Margo let out an astonishing sound and clutched at Malcolm's arm. "Oh, God, poor Benjamin..."

"There, there," Mr. Shannon soothed, wiping his sticky hand on a kerchief, "it's most like the blagger wot attacked ‘im, ‘oo bled on these ‘ere cobbles. Police took ‘is body away to the morgue, so it's not like as to be Mr. Catlin's blood. Not to fret, Miss, we'll find ‘im."

Miss Shannon said, "Alfie, seek!" and the dog bounded across the road and headed down a drizzle-shrouded walk which passed beneath the graceful colonnaded facade of the Royal Opera House. The dog led the way at a brisk walk. Malcolm and Philip Stoddard, escorting Margo and Shahdi Feroz solicitously, hastened after them. The darkened glass panes of the Floral Hall loomed up from the damp night. The high, domed roof of the magnificent glasshouse glinted distantly in the gaslights from the street, its high, curved panes visible in snatches between drifting eddies of low-blown cloud.

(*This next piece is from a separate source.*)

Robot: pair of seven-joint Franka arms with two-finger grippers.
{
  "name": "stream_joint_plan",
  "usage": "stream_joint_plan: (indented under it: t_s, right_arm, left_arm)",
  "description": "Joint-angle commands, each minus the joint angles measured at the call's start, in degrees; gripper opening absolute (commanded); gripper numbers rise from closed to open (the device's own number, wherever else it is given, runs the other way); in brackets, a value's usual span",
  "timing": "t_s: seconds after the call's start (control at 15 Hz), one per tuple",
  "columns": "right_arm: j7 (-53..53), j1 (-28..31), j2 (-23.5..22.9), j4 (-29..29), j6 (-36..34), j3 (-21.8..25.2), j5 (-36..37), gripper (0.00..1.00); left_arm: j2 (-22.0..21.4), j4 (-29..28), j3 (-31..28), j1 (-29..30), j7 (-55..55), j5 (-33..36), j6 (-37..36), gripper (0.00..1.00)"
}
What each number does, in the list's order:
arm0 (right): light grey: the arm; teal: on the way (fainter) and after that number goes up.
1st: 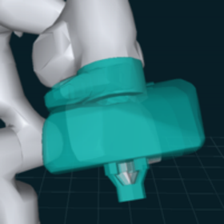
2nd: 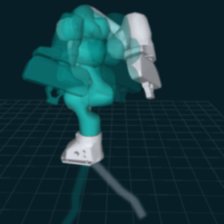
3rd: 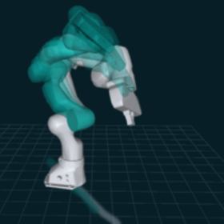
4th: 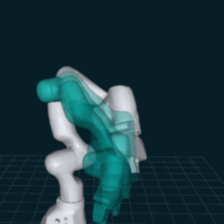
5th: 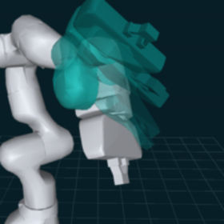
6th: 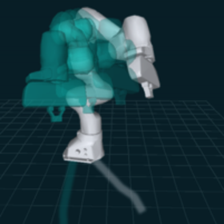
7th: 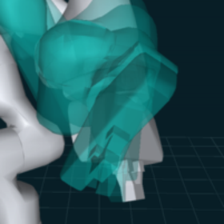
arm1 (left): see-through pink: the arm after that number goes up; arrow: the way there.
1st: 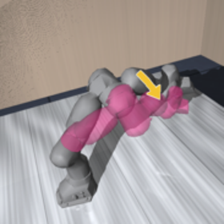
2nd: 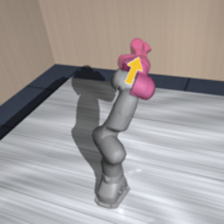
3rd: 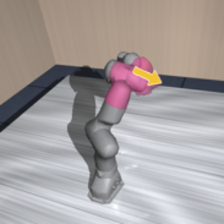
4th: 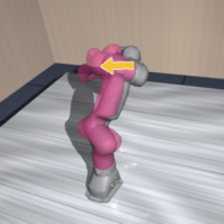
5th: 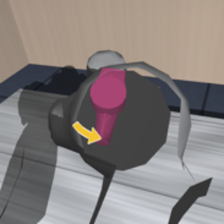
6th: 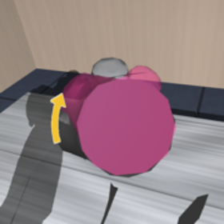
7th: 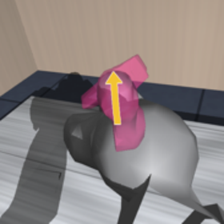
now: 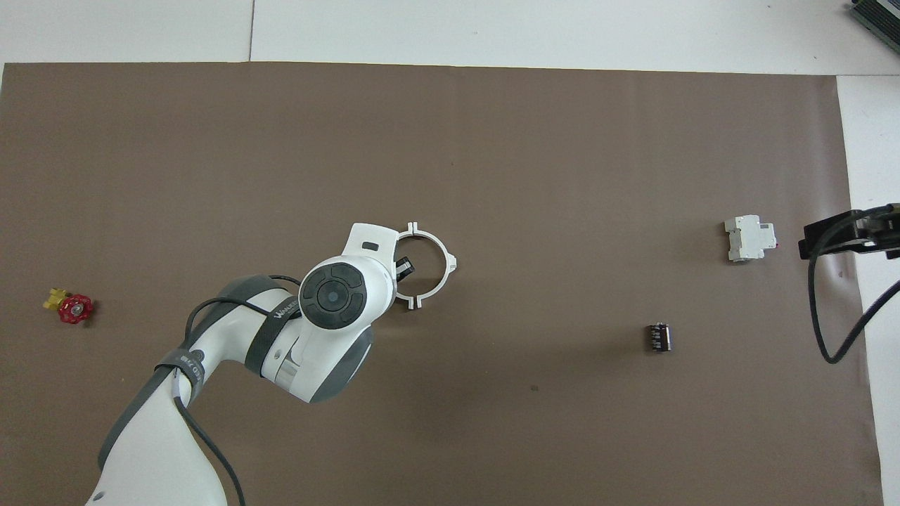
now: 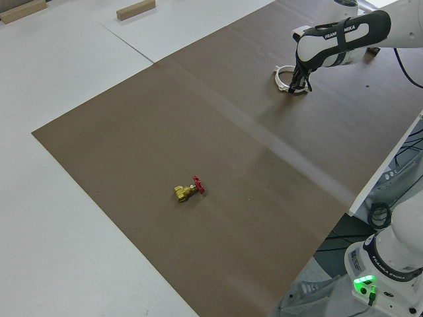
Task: Assemble drain pipe with both arms
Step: 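Lower the half-ring onto the placed half-ring to close the ring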
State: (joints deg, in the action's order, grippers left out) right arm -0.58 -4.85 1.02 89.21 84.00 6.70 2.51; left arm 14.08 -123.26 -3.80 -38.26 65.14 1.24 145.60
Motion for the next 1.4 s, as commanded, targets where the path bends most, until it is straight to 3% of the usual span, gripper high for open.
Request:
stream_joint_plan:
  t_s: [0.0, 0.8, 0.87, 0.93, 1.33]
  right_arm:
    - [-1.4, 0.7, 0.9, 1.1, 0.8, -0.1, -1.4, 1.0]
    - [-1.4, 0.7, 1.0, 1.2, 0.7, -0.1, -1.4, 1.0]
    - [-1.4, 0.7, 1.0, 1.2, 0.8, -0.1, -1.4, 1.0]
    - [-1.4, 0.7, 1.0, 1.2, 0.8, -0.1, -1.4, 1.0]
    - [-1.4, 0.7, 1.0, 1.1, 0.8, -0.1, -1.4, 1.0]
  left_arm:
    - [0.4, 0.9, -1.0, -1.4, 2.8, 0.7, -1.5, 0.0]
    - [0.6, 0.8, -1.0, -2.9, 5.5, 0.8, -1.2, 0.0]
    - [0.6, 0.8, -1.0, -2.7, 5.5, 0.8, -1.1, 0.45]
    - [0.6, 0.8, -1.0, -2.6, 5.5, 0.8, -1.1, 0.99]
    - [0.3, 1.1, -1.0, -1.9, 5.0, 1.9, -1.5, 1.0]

The eager Alsatian, nose casting along the pavement as the dog traced a scent mingled with thousands of other traces where gentlemen, ladies, horses, dogs, carters, and Lord knew what all else had passed this way today, drew them eagerly to Russell Street, where Alfie cast sharp left and headed rapidly away from Covent Garden. They moved down toward the massive Drury Theater, which took up the better part of the entire city block between Catherine Street and Drury Lane. The drizzling fog swirled and drifted across the heavy stone portico along the front, with its statue at the top dimly lit by gaslight from hanging lamps that blazed along the entrance. Malcolm worried about the scent in weather like this. If the drizzle turned to serious rain, which rumbled and threatened again overhead, no dog born could follow the scent. The deluge would wash it straight into the nearest storm sewer. Which, upon reflection, might be why the dog was able to follow Catlin's trail so easily—most of the competing scents had been washed away, by the night's earlier rainstorm.